======== PROVIDED INFORMATION
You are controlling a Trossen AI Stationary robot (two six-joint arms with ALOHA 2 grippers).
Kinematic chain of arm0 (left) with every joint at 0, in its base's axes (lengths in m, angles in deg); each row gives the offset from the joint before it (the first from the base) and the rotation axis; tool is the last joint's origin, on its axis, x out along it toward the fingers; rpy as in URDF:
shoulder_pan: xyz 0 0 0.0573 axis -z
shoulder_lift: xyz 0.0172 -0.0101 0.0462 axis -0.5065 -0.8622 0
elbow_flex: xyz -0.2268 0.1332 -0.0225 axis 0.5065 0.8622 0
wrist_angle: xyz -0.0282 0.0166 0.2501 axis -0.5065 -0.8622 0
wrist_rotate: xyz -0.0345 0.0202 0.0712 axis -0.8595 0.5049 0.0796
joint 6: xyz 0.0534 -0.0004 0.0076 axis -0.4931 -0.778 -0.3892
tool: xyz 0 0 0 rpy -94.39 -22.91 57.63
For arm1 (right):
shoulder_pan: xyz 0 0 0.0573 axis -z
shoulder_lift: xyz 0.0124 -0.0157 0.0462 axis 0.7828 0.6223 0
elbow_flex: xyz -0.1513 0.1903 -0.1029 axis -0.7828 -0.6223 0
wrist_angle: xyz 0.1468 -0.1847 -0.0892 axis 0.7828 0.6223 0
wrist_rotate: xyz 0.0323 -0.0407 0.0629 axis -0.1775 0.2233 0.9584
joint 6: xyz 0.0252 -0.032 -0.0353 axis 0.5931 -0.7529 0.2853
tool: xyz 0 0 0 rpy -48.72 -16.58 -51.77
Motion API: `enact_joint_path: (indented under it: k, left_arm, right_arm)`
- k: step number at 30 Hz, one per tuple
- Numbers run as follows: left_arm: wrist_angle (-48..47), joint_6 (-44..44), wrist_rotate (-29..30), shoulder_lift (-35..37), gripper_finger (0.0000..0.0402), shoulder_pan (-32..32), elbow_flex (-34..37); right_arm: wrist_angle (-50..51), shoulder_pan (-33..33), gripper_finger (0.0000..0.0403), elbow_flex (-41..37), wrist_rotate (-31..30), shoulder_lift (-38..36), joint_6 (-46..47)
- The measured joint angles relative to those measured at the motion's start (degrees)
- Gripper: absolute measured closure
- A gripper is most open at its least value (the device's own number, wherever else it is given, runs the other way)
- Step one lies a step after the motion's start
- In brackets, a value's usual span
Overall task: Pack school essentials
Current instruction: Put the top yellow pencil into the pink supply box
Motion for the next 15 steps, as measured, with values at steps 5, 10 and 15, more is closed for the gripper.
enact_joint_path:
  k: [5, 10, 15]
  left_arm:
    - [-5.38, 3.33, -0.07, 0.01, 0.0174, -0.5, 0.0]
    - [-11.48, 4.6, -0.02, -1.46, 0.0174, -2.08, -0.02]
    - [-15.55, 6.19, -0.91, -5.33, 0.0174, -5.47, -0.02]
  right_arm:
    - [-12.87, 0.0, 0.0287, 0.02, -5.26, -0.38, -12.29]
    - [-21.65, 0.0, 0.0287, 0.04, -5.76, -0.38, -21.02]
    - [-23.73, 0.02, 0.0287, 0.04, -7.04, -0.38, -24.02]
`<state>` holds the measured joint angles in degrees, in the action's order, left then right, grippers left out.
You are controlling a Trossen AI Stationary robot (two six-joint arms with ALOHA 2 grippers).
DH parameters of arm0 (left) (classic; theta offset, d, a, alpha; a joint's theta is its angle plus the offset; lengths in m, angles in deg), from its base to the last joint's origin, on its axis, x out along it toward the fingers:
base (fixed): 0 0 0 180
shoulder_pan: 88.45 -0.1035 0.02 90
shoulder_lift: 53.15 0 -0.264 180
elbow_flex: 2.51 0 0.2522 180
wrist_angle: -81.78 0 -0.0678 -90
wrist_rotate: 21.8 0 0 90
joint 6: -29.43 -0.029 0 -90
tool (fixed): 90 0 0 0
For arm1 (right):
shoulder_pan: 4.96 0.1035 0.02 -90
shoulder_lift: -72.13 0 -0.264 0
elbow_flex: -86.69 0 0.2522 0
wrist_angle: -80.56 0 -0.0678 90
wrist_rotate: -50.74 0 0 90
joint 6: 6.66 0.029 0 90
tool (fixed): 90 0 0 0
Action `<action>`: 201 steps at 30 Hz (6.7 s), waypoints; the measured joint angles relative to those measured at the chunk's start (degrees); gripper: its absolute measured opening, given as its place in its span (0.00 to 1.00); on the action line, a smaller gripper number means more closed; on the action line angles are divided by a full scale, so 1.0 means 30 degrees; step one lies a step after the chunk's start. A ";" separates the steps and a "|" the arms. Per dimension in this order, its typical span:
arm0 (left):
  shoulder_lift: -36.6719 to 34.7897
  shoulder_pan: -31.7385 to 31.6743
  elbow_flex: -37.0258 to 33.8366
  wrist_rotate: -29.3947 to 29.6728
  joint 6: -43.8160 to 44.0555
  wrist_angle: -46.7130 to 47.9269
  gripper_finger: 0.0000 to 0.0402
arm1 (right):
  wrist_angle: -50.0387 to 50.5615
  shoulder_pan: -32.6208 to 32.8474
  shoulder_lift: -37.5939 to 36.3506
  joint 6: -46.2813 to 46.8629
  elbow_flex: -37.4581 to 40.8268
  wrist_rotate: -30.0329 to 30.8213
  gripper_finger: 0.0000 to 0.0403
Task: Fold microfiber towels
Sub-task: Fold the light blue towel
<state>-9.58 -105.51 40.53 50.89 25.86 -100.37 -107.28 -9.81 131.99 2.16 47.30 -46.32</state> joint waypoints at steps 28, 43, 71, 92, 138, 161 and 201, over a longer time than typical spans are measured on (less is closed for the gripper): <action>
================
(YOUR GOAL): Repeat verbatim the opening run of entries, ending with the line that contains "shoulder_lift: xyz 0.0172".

(RESPONSE TO THE TASK):
You are controlling a Trossen AI Stationary robot (two six-joint arms with ALOHA 2 grippers).
Kinematic chain of arm0 (left) with every joint at 0, in its base's axes (lengths in m, angles in deg); each row gives the offset from the joint before it (the first from the base) and the rotation axis; tool is the last joint's origin, on its axis, x out along it toward the fingers; rpy as in URDF:
shoulder_pan: xyz 0 0 0.0573 axis -z
shoulder_lift: xyz 0.0172 -0.0101 0.0462 axis -0.5065 -0.8622 0

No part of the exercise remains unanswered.